What the exercise asks: Find how many lines in the material contain "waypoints"; your answer should be that number alone.

Data:
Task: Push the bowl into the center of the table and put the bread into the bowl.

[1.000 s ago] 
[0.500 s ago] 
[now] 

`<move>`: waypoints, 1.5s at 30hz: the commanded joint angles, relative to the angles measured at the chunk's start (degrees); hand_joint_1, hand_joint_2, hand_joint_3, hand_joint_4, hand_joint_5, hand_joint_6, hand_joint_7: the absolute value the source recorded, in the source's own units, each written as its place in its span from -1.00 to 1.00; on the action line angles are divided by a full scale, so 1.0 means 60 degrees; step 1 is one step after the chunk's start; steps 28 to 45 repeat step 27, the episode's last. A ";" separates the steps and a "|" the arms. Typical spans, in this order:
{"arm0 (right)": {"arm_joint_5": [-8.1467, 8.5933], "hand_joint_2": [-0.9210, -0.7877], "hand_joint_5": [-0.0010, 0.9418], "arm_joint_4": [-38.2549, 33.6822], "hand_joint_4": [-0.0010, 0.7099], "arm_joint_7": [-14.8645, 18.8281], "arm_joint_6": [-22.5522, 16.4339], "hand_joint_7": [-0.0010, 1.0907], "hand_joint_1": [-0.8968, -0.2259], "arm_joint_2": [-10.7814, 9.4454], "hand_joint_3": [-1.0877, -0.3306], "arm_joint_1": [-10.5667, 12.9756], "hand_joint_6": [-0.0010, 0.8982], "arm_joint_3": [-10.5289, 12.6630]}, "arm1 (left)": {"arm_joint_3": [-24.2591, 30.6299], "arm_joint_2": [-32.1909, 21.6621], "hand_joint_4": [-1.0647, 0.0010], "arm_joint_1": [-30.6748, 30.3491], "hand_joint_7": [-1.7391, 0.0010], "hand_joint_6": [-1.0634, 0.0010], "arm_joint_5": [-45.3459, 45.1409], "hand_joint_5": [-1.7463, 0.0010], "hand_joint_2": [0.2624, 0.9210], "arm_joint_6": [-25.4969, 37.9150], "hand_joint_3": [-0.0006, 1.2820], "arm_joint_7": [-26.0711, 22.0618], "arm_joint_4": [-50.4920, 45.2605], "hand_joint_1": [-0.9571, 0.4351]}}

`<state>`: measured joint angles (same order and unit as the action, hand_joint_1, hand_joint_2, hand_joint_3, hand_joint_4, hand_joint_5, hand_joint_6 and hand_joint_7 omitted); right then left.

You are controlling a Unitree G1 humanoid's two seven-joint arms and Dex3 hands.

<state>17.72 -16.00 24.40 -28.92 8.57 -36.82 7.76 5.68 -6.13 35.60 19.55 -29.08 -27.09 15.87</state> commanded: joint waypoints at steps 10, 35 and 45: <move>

Output for this exercise: 2